Berkat perpustakaan terbuka dari modul dan templat tata kelola, Arc bagi DAO seperti halnya WordPress untuk situs web. Setiap DAO dapat memilih elemen yang diperlukan untuk ekosistem tata kelola mereka dan membangun solusi yang disesuaikan.

Lapisan dasar ini sebagian besar akan digunakan oleh pengembang.

Arc.js

Pustaka JavaScript ini menghilangkan kebutuhan akan Soliditas atau keahlian blockchain, sehingga memungkinkan pengembang front-end untuk membangun dapp kolaboratif di atas Arc. Tujuan DAOstack adalah agar Arc.js menjadi rumah bagi banyak aplikasi.

Lapisan Aplikasi

Lapisan aplikasi diharapkan menjadi salah satu yang dialami sebagian besar pengguna DAOstack, apakah mereka pencipta atau peserta DAO. Pengguna ini akan berinteraksi dengan DAOstack melalui dapps yang dibangun di Arc dan Arc.js. Aplikasi pertama yang dibangun adalah Alkimia, yang merupakan antarmuka pengguna asli untuk penganggaran DAO dan alokasi sumber daya.

Arsip

ArcHives adalah registri bersama yang memungkinkan interoperabilitas antara dapps yang dibangun di DAOstack. Interoperabilitas akan memungkinkan organisasi dan kolaborasi yang lebih besar dan, pada akhirnya, ekosistem yang lebih kuat dan kuat. Contohnya, Sarang terdiri dari tawaran dan permintaan untuk berbagi sumber daya dan bakat.

Penjualan Token DAOstack

DAOstack berjanji untuk memimpin paket dalam hal mengadopsi tata kelola organisasi otonom yang terdesentralisasi. Bayangkan dunia tempat kita berada sungguh mampu mengatakan bahwa “kami orang-orang yang menguasai dunia.” DAOstack baru saja dimulai.

Tidak setiap hari Anda berinvestasi di perusahaan yang didirikan oleh peneliti teori string / dualitas holografik yang memiliki gelar PhD di bidang Fisika atau salah satu pendiri yang menggunakan PhD Fisika untuk meneliti efek kuantum di lubang hitam.

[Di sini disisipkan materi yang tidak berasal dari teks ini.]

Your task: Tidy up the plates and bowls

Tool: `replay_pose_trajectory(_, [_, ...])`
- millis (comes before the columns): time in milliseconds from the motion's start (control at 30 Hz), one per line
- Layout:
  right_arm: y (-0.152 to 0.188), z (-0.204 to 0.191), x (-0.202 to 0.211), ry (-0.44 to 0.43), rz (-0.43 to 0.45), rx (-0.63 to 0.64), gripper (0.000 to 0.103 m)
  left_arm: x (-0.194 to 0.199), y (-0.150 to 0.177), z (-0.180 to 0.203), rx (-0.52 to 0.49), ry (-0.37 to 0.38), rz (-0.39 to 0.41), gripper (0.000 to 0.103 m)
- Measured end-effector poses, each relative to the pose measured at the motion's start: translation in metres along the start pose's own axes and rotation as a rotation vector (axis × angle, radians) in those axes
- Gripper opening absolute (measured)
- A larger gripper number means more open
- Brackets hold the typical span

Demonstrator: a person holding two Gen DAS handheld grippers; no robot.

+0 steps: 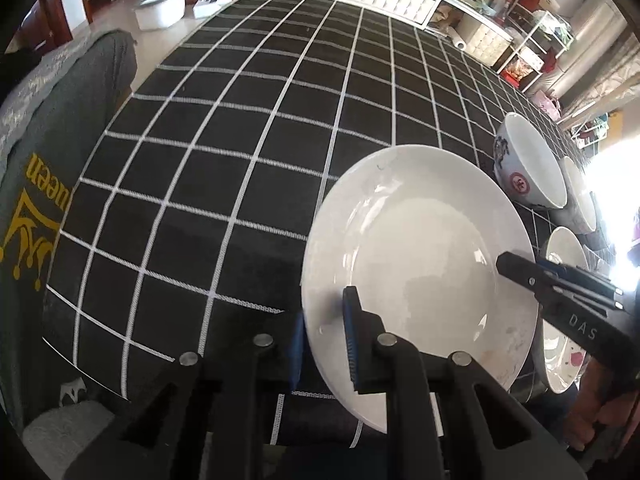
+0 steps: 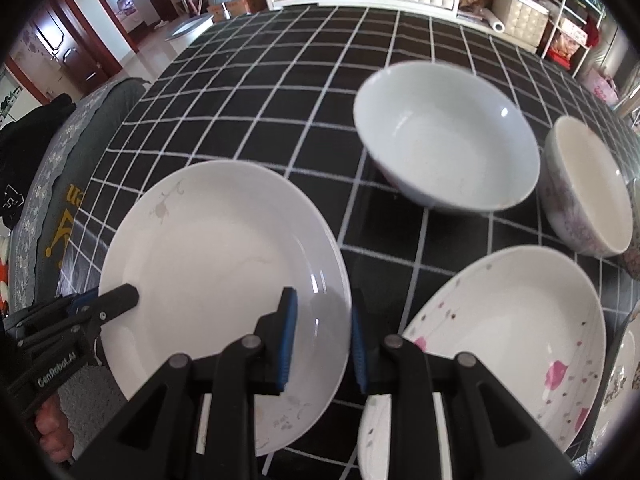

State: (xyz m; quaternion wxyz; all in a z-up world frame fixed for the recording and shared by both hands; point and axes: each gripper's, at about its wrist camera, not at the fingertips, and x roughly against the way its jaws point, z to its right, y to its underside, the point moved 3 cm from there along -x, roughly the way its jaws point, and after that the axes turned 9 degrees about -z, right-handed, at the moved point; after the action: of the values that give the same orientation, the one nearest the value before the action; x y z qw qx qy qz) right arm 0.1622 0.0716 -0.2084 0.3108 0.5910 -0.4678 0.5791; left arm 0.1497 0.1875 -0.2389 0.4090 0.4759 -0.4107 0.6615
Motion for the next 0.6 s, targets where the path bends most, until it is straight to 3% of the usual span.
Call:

Tapi kemudian, CEO Lapangan Matan dan CTO Adam Levi bukanlah eksekutif perusahaan biasa, dan ini bukan sembarang startup blockchain.

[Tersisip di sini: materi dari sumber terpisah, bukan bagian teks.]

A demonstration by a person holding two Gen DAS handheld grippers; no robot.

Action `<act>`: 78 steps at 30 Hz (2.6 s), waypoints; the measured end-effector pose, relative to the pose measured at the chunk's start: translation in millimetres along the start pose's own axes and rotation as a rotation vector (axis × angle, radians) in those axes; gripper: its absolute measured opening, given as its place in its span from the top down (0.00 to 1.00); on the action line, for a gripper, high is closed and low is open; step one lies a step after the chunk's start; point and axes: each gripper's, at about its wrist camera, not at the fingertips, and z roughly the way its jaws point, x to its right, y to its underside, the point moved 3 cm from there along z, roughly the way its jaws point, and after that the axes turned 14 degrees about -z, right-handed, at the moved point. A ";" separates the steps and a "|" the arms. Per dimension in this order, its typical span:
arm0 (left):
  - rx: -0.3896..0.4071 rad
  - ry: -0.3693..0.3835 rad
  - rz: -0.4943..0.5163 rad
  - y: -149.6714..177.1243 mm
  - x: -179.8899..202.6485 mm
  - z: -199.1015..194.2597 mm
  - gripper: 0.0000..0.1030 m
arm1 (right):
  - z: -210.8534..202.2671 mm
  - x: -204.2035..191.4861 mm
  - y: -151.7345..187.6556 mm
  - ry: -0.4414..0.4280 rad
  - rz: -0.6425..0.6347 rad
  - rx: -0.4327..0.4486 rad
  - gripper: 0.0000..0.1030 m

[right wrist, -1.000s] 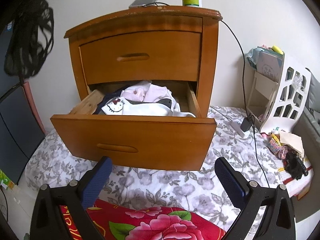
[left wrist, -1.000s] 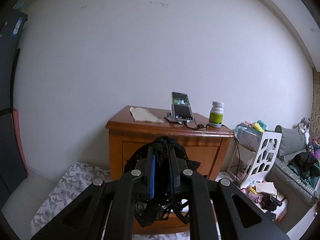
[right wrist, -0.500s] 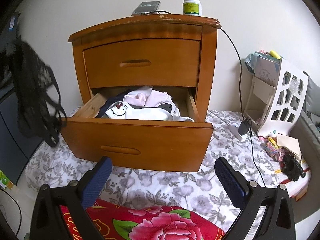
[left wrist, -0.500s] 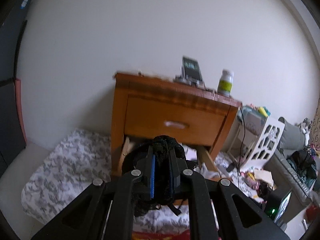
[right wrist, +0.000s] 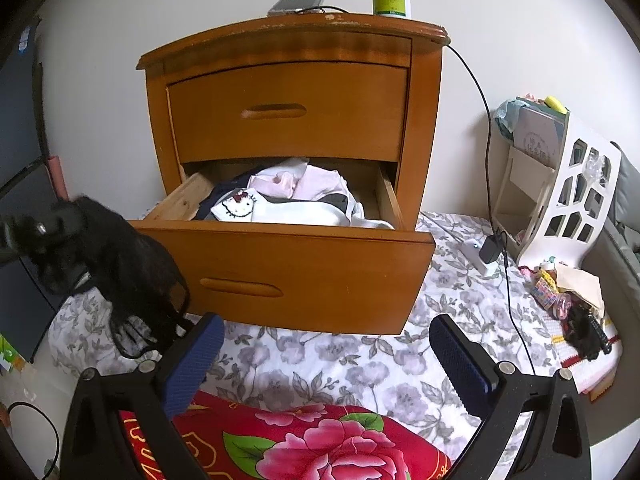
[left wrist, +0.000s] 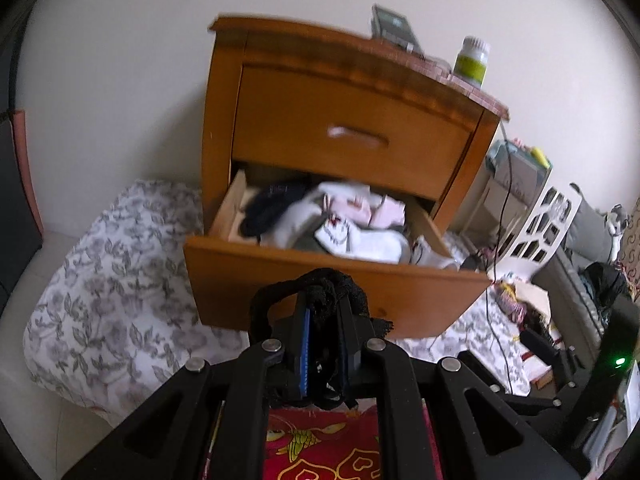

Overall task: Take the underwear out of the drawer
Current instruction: 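Lower the black lace fabric onto the bedsheet and open the left gripper, then move the right gripper into the drawer over the white Hello Kitty sock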

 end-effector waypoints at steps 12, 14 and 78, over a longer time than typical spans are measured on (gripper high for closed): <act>-0.142 -0.056 -0.025 28.6 -17.4 63.5 0.89 | 18.6 -2.8 7.7 -0.010 -0.007 -0.047 0.00; -0.164 -0.063 -0.031 33.9 -21.0 74.3 0.89 | 23.0 -2.6 9.6 -0.010 -0.007 -0.058 0.00; 0.188 -0.079 -0.102 1.3 -54.0 29.5 0.02 | 26.8 0.2 -14.0 -0.023 -0.016 -0.049 0.00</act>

Berpartisipasilah dalam DAOstack ICO dan dapatkan beberapa token GEN. Sebagai token asli ekosistem, ini akan digunakan untuk melakukan fungsi operasional dasar seperti menarik perhatian kolaboratif dan mempromosikan proposal. DAOstack juga akan memberikan penghargaan kepada GEN untuk menghargai pencipta dalam ekosistem, yang akan mendorong pengembangan, promosi, adopsi awal, dan keterlibatan secara keseluruhan..

Setelah penjualan pribadi dan prapenjualan token yang sukses pada tahun 2017, penjualan publik DAOstack dijadwalkan untuk April 2018. Baca kertas putih untuk mempelajari lebih lanjut, dan bergabung dengan Grup Telegram untuk mendapatkan jawaban atas pertanyaan yang mungkin Anda miliki tentang proyek.